Field Studies Ph.D. Colloquium
March 2-3, 2019
Organized by Zehra Ahmed, Gregory Cartelli, Clemens Finkelstein, Ingrid Lao, and Camila Reyes Alé
The state of the discipline, or as this inquiry more specifically terms it, the field, is currently undergoing a crisis of identity. Despite having increased in visibility in recent decades, the disciplinary position of Architectural History and Theory (AHT) is experiencing the adverse side effect of a rampantly expanded field: a loose center. Disoriented by numerous “turns” (the critical, the post-critical, the technological, the semiotic, the curatorial, the environmental, to name only a few), many doctoral programs in AHT currently operate in a disciplinary fog that hinders rather than enables fruitful discussion. Correspondingly, other disciplines often seem unclear as to AHT’s object of study, a response that symptomatically mirrors the field’s unchecked embrace of external subjects and methodologies.
States of crisis, however, always carry with them dynamic potential. The uneasy coexistence of multiple disciplinary valences affords us the opportunity, not to tidy up the field’s past or constrain its present, but to discuss if and what commonalities exist as it stands, and how we might leverage them to create cohesion among scholars. We believe that, following these shifts, our field is primed for transformative action, a change, or perhaps just a conversation. Accordingly, Field Studies follows from the progressive plurality of disciplinary syntheses across academic fields and asks a deceivingly simple question: What is the future for Architectural History and Theory? Underneath that question lies a more complex one: What is Architectural History and Theory? What constitutes its field?
Echoing its current state, responses to this question are radically diverse. Calls to solidify the existing boundaries of the field, to halt the dilution of our collective expertise, meet propositions to expand the field even further. Claims to the specificity of AHT encounter the belief that the path to influencing other fields is through an inward reflection on our own disciplinary core, distilling what is distinct about our methods: that it is not simply what we look at but how we look at it. Others argue that the discipline never had a core, and that the very notion of a field is retrograde. Propositions to constrain the scope of AHT clash with those voices that argue for a reinvention of the field through its exerted influence on other disciplines and vice-versa, forming new trans-disciplinary methodologies in the process. Still others believe that the factions already forming within AHT should become formalized as smaller specialized fields, following the precedent set by other disciplines within the academy. As a backdrop to all these propositions we must likewise consider the economy of the academy itself, and our position within it.

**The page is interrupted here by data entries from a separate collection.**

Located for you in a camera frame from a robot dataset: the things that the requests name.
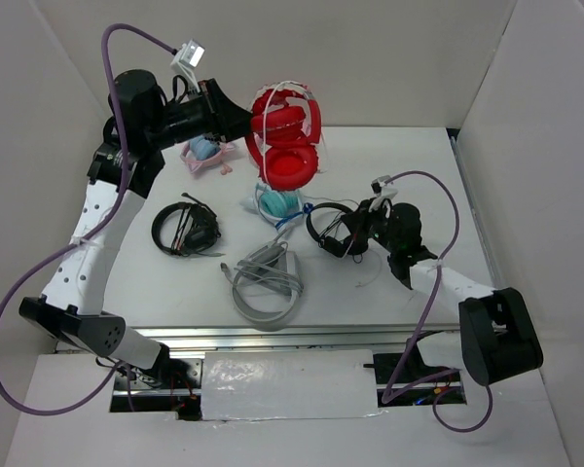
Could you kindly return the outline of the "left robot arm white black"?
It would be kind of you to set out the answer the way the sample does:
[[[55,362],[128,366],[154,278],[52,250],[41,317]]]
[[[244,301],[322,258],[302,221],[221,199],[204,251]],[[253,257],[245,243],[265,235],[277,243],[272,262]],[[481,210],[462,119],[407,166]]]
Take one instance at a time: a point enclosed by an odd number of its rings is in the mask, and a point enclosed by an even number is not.
[[[109,104],[113,116],[93,156],[68,250],[41,295],[24,298],[18,312],[59,341],[131,365],[146,385],[158,388],[186,367],[171,358],[167,345],[104,311],[111,269],[164,167],[163,150],[200,135],[220,142],[240,139],[251,131],[252,114],[213,79],[199,82],[185,102],[167,100],[155,76],[142,69],[112,79]]]

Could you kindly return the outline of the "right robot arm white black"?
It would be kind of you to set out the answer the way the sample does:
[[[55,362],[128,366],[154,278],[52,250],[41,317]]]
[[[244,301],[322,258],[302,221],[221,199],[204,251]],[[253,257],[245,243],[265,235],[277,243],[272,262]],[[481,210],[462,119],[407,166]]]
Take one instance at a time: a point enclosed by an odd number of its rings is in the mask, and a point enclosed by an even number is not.
[[[404,358],[409,377],[423,381],[438,367],[448,367],[465,370],[485,386],[542,366],[542,347],[523,295],[511,287],[494,289],[445,267],[423,244],[416,207],[367,199],[343,221],[355,246],[376,241],[387,251],[390,271],[402,285],[458,318],[454,335],[418,340],[418,348]]]

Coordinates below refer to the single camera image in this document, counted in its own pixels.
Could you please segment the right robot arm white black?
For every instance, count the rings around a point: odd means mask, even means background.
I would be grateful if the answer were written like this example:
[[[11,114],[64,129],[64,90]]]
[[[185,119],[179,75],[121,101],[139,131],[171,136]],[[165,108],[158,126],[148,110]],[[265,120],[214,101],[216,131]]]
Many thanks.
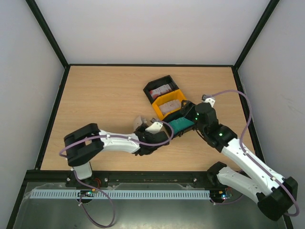
[[[244,172],[233,171],[217,162],[208,170],[208,182],[213,187],[225,185],[234,188],[257,204],[260,211],[273,221],[288,213],[297,197],[297,181],[277,173],[251,152],[229,127],[220,124],[214,101],[200,104],[183,100],[181,114],[193,121],[203,140],[219,153],[234,161]]]

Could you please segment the beige card holder wallet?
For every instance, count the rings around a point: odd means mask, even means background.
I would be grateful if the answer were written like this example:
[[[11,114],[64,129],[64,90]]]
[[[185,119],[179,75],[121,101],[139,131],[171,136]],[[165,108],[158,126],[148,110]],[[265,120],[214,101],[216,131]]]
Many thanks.
[[[135,118],[133,121],[133,130],[138,131],[145,130],[148,127],[147,119],[143,118],[141,115]]]

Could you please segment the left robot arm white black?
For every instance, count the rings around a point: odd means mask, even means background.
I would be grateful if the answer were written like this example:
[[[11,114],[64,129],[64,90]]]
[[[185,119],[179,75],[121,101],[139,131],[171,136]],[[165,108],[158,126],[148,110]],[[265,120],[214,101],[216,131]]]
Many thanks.
[[[149,155],[161,146],[169,144],[172,136],[162,130],[163,123],[151,125],[136,121],[131,134],[116,134],[101,130],[90,123],[64,137],[65,148],[59,152],[76,172],[79,180],[92,176],[90,161],[103,151],[122,151],[133,155]]]

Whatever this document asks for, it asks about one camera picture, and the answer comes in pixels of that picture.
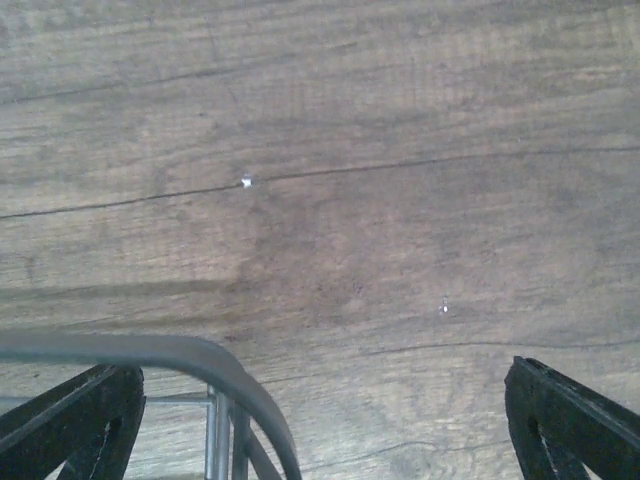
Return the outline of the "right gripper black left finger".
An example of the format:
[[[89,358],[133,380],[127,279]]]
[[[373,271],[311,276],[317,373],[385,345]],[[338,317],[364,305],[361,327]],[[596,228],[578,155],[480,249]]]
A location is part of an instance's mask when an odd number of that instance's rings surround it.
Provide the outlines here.
[[[1,415],[1,477],[122,479],[146,397],[139,368],[98,365]]]

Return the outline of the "black wire dish rack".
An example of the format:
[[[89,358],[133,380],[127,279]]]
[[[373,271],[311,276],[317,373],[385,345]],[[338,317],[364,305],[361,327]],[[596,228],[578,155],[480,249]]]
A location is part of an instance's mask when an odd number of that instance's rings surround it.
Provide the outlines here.
[[[273,398],[222,346],[176,335],[1,332],[1,357],[20,362],[112,364],[179,371],[242,407],[263,430],[288,479],[302,477],[289,426]]]

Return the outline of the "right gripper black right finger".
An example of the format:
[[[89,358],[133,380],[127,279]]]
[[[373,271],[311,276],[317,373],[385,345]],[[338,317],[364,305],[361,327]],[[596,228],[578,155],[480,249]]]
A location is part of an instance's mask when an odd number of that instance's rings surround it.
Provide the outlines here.
[[[525,479],[639,477],[639,415],[548,365],[513,359],[505,410]]]

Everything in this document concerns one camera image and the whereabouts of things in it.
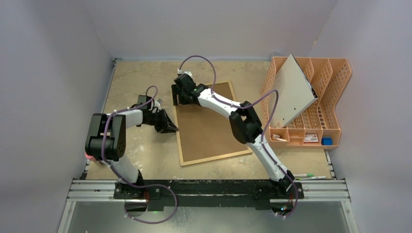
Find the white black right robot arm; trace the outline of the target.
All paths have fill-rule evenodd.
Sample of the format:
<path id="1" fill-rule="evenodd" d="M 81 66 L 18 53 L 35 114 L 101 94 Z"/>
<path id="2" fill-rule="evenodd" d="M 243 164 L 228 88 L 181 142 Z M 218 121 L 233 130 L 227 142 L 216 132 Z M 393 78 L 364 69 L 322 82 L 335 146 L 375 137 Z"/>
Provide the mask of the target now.
<path id="1" fill-rule="evenodd" d="M 298 192 L 295 177 L 270 148 L 262 123 L 250 102 L 229 100 L 204 84 L 197 85 L 188 71 L 178 71 L 174 82 L 172 93 L 175 95 L 175 105 L 196 104 L 229 120 L 235 139 L 247 145 L 263 164 L 276 196 L 283 198 L 291 191 Z"/>

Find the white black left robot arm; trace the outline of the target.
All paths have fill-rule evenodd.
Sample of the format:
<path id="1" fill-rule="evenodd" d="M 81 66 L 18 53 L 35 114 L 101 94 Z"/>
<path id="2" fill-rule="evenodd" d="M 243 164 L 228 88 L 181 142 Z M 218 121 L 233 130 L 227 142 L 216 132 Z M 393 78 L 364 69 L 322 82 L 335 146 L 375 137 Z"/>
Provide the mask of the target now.
<path id="1" fill-rule="evenodd" d="M 143 196 L 144 185 L 141 172 L 126 156 L 126 130 L 142 125 L 153 126 L 157 133 L 175 133 L 178 127 L 167 112 L 153 97 L 140 95 L 137 102 L 125 110 L 112 114 L 93 114 L 86 142 L 86 154 L 107 165 L 117 176 L 119 189 L 134 199 Z"/>

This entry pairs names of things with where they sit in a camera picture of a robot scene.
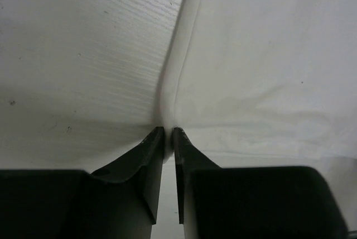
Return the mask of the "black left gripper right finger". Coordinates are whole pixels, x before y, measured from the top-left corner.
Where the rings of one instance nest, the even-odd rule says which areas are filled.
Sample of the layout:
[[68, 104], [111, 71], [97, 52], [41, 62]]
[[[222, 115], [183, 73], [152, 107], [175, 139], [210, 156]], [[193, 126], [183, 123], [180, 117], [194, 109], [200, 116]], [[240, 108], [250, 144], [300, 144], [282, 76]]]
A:
[[322, 175], [309, 166], [221, 168], [174, 128], [178, 217], [186, 238], [348, 238]]

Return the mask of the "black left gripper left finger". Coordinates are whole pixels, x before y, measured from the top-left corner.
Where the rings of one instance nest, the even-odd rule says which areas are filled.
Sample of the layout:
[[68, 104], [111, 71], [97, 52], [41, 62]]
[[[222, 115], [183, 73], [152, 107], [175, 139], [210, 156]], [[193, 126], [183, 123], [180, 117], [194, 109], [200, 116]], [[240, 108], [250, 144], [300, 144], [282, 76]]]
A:
[[164, 130], [92, 173], [2, 170], [2, 238], [150, 238]]

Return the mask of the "white tank top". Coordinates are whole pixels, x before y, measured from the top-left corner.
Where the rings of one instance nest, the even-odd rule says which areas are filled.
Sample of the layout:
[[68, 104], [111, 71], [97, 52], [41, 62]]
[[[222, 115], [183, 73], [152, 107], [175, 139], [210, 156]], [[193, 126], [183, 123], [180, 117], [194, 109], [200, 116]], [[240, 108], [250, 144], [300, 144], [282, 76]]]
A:
[[356, 0], [183, 0], [160, 112], [218, 155], [356, 158]]

One way to move ahead, to take stock of the contemporary condition while looking to the past and projecting a future, is to compile a critical self-portrait, an ethology of the field. Far from becoming a “therapy session,” or a staid conference, Field Studies will consist of a series of workshops among peers––colleagues in AHT and adjacent fields––spread out over the course of a weekend, striving to identify the dynamics, the processes, the extensions, the disciplinary interdependencies and instabilities, and the morphology of our collective field. Three distinct yet interrelated workshops will each center around a specific problematic:
Framework—the structure of the field; a set of tacit or unwritten rules that determine possibilities and potentialities; includes various dimensions (institutional, economic, political, cultural, etc.)
Position—the nodes of the field; the extent of agency each position possesses relative to others; locations that determine a field of view and the range of actualities and potentialities within it.
Method—the processes within the field; the specific, operative means of scholarly production; adaptation or adherence to former methodologies.
Each of these elements are also viewed as constituent parts of the Field, the subject of the final roundtable which will synthesize the results of the workshops while plotting a possible continuation of the conversation.
Submission Guidelines
• CV (include full name, affiliation, address, and email)
• Position Statement (individual proposal or statement of intent reflecting on the problematic posed by the CfP, 500-1500 words)
• All documents to be submitted as .pdf
Timeline and Selection Process
All documents should be submitted by November 15, 2018 to fieldstudies@princeton.edu
Selections will be made by the organizing committee and a note of acceptance will be given by the end of November, 2018.
Contributors will have to prepare and submit a working paper (2,500 - 4,000 words) by January 15, 2019. The working paper may take the form of a theoretical proposition, a historically derived analysis, or contemporary polemic. Documents, upon review and acceptance, will be pre-circulated to workshop participants at least two weeks before the workshop on March 2-3, 2019.
Please don’t hesitate to contact us with any questions prior to the submission deadline.
Travel and Financial Support
Limited funds are available to offset the costs of travel and accommodation, to be distributed on a case-by-case basis.